3) Do: bathe after waking up, wash your bedclothes regularly, wash your hands regularly, especially after using the bathroom or changing diapers, change your underwear every day, avoid nail biting, and avoid scratching the anal area

toxacara risk4) Treat with mebendazol until itching goes away. Itching may come back. If it does, come get some more mebendazol. At some point, the infection should clear with this strategy.
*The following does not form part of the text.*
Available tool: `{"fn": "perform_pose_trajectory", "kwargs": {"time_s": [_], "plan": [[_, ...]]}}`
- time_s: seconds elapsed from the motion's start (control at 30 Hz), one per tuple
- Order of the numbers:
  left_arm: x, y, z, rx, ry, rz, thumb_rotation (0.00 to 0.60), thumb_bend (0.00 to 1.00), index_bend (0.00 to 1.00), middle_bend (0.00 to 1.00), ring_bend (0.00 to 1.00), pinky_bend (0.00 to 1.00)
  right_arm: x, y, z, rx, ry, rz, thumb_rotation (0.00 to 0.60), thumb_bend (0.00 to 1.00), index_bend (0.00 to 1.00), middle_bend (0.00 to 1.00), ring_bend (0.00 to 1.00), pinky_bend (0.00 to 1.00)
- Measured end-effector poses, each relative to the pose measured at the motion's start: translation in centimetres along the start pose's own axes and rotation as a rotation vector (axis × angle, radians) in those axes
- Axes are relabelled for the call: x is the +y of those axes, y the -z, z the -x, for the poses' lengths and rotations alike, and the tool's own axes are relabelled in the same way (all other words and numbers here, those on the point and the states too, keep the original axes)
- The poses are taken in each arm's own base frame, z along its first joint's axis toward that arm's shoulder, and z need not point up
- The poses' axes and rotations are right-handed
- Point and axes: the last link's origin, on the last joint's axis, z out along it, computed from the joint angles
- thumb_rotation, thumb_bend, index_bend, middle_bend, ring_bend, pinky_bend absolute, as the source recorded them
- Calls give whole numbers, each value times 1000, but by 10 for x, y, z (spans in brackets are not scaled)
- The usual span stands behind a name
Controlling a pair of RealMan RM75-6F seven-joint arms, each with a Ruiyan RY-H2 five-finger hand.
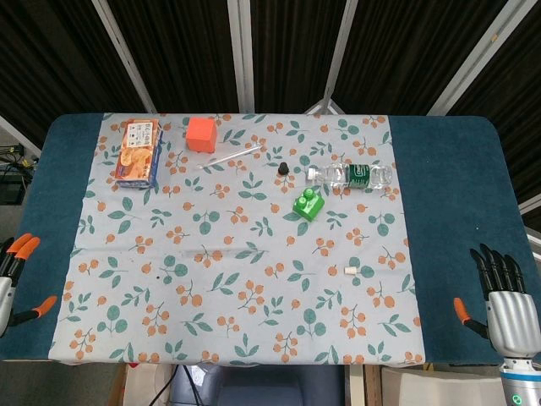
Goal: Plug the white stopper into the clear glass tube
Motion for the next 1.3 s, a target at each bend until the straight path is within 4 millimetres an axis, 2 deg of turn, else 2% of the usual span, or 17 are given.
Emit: {"fn": "perform_pose_trajectory", "kwargs": {"time_s": [0.47, 0.63, 0.83, 1.0, 1.13, 1.3], "plan": [[3, -1, 4, -20, -13, 8, 600, 154, 93, 50, 0, 0, 5, -1, -3, -4, -13, 41, 600, 377, 0, 0, 0, 0], [13, -7, 4, -14, -27, 34, 600, 155, 126, 84, 0, 0, 5, -1, -3, -12, -22, 50, 600, 376, 0, 0, 0, 0], [39, -26, 6, -17, 1, 58, 600, 200, 179, 165, 0, 0, 6, -1, -1, -27, -43, 73, 600, 376, 0, 0, 0, 0], [67, -56, 16, -37, -3, 86, 600, 262, 246, 268, 0, 0, 6, -1, 0, -36, -56, 77, 600, 377, 0, 0, 0, 0], [91, -78, 29, -61, -13, 103, 600, 296, 287, 302, 0, 0, 6, -1, 1, -37, -64, 81, 600, 377, 0, 0, 0, 0], [125, -101, 55, -107, -13, 114, 600, 328, 341, 344, 15, 0, 8, -2, 1, -42, -78, 96, 600, 376, 0, 0, 0, 0]]}}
As an aside, listening to the TWIP on toxacara canis reminded me of this picture I have attached which my little brother (who is an award-winning photographer) took at one point from a beach in Brazil. Enjoy!



Nita writes:


   Hello again TWIP-tastic peeps! This is Nita again, the silly hopeful neurologist-to-be. I am glad to hear that the castrating barnacle was amusing! For this week, our young NYC woman experiencing anal itching for a few weeks puts pinworm on the top of my differential list. Often contracted by children through fecal-oral contamination, female pinworm crawl out of the anus at night and causes itching with egg-laying. The child then scratches and often ingests the eggs at a later timepoint, thus reinfecting the poor victim. The itch-scratch-itch cycle is perpetuated, and the child can easily pass this on to the rest of the family. In our patient, because of frequent contact with children and a son with similar symptoms, pinworm seems to be the most likely cause. Treatment is usually mebendazole.  Another parasitic culprit includes scabies, though it’s kind of unusual.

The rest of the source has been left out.